Не совсем так, потому что кататония – это не особая форма шизофрении, это синдром, который входит в один из 5 вначале перечисленных доменов, которые могут быть, а могут и не быть. Это особый набор психомоторных аномалий, не только ступор и застывание, там такие экзотические явления, как восковая гибкость или синдром хоботка, единожды увидев его, никогда не перепутаешь – психомоторное явление.

Виктория Читлова:

Обратимы ли эти процессы, излечима ли шизофрения?

Наталья Захарова:

Обратима в какой-то мере, ведь все процессы можно остановить.

Виктория Читлова:

А восстановить мозг после таких нарушений?

Наталья Захарова:

По законам нейропластичности, мы надеемся, что да.
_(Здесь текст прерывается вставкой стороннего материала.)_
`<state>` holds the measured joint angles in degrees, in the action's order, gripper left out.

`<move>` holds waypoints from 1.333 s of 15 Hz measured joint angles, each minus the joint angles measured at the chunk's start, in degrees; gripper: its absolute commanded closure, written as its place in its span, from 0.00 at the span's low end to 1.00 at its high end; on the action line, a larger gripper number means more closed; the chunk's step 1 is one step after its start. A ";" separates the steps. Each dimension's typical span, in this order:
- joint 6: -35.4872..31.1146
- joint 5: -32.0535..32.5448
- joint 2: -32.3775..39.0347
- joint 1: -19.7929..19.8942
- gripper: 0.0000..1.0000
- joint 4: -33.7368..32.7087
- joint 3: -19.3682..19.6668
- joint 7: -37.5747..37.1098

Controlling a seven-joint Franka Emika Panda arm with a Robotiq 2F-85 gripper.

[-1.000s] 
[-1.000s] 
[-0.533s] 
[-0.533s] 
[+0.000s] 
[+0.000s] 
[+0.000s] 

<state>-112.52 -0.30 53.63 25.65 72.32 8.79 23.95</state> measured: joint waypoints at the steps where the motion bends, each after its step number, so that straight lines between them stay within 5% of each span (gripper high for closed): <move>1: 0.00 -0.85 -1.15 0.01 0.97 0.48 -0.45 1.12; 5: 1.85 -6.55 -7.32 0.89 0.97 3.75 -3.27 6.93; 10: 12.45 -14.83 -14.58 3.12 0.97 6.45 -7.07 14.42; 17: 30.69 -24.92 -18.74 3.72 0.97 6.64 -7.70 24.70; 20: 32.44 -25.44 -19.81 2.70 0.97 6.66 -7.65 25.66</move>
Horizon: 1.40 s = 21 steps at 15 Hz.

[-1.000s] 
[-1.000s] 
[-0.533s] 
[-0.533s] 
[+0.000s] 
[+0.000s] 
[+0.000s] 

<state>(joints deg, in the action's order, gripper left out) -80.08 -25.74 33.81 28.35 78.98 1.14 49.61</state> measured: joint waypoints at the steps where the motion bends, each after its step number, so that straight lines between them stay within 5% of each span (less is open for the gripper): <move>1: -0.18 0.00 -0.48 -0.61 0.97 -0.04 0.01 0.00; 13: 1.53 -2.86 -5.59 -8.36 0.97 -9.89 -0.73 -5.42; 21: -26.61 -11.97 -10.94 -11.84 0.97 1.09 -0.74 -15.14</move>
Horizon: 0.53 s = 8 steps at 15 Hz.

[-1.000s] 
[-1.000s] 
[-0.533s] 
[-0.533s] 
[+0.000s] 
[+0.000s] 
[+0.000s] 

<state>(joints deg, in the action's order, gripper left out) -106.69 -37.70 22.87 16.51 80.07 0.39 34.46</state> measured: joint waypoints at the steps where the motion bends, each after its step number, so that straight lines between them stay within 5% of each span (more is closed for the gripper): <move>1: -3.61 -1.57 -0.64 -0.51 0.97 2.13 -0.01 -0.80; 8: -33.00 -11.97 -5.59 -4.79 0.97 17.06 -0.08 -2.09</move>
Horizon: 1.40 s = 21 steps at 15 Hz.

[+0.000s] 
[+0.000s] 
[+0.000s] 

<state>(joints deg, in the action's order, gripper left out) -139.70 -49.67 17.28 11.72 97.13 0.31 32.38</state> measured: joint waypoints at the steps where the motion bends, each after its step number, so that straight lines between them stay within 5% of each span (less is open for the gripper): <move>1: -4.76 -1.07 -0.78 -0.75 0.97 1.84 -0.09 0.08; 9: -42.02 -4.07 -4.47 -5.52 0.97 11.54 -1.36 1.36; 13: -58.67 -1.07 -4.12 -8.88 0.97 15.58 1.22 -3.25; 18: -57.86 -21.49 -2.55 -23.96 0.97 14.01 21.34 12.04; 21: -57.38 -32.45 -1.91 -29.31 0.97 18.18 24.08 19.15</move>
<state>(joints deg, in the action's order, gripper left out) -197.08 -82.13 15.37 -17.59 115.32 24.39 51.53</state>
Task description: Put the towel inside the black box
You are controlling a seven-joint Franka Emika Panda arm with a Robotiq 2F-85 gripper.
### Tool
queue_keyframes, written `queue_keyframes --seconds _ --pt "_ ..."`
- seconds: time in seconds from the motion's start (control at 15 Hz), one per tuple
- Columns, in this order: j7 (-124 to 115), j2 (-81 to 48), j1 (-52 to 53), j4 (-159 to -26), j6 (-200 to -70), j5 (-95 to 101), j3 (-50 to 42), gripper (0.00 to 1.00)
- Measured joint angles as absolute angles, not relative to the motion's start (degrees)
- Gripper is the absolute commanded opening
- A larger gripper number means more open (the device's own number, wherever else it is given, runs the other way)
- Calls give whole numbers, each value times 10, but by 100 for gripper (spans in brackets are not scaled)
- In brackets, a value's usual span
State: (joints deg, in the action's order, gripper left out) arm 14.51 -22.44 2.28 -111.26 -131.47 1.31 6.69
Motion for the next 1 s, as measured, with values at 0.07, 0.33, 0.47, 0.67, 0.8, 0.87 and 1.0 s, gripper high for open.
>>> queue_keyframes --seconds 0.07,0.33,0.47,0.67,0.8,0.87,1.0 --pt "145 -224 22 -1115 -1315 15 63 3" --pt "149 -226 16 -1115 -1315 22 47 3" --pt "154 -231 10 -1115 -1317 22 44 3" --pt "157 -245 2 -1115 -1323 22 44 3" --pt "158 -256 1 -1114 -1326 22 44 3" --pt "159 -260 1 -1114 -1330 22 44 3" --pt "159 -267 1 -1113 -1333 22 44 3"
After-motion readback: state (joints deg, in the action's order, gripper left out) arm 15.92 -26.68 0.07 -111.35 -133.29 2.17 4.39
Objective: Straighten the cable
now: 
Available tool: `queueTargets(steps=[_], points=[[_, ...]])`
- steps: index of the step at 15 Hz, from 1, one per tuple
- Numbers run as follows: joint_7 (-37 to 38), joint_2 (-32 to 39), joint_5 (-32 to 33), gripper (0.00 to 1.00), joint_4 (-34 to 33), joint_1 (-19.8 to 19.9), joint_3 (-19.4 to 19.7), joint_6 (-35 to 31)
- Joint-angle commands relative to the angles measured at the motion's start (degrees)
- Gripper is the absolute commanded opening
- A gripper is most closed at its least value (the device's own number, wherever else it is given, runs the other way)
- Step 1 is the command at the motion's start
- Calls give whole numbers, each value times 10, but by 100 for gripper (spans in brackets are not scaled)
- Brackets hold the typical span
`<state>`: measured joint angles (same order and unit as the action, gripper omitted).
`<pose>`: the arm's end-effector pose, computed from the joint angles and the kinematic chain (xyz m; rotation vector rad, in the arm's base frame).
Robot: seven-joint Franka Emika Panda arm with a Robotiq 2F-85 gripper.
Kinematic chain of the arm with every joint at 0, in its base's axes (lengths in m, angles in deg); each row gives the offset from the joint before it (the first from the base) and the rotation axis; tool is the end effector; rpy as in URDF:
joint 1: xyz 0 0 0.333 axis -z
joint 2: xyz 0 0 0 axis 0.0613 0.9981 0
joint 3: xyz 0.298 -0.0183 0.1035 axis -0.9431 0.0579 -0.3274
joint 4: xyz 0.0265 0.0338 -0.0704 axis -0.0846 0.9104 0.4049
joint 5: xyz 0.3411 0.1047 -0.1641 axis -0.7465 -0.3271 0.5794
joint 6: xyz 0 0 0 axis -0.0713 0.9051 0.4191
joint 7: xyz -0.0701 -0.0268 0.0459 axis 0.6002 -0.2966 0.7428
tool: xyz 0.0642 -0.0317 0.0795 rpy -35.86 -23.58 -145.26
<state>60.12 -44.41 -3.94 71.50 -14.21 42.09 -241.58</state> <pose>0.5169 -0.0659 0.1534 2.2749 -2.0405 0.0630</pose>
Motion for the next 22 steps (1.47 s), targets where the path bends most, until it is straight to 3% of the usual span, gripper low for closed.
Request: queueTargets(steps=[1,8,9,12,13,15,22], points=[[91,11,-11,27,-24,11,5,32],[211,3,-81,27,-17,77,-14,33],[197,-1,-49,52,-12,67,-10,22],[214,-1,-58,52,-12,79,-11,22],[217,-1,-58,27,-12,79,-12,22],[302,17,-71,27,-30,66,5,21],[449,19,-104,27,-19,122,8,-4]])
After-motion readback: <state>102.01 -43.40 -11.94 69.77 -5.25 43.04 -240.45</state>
И возвращаясь к моему раннему научному опыту, богатый материал, больше 100 человек – они возвращались к обычной жизни.

Виктория Читлова:

Но не без изменений.

Наталья Захарова:

А у нас нет вообще ничего исходного. В любом случае человек проводит какую-то динамику, мы взрослеем, стареем, зреем, не молодеем, все равно какие-то изменения есть.

Виктория Читлова:

Мы уточнили, что шизофрения и шизофренический спектр расстройств полностью связаны с органом в нашем организме, который называется мозг, это не просто сумасшествие, это не что-то связанное конкретно с психологией, это то, что мы должны понимать, и с этими знаниями изменяется наша этика.

Наталья Захарова:

Имеет биологический субстрат, точно так же, как 2000 лет назад считали, что меланхолия – это разлитие желчи по организму, черной желчи, причем особой, и это пытались лечить пиявками. Теперь у нас выяснилось, что меланхолические депрессии – это все-таки болезнь мозга, расстройство, имеющее субстрат, и шизофрения точно так же, есть очаги для галлюцинаций, бреда и изменения эмоциональных функций.

Виктория Читлова:

Наталья Вячеславовна, что бы Вы пожелали нашим зрителям?

Наталья Захарова:

Здоровья.

Виктория Читлова:

Я благодарна, что Вы сегодня со мной поделились результатами Ваших исследований, мы видели наработки Натальи Вячеславовны и команды, во главе с главным психиатром города Москвы Георгием Петровичем Костюком. Успехов Вам в Вашей работе. Мы прощаемся до следующей недели, будьте здоровы, берегите себя и близких. До свидания.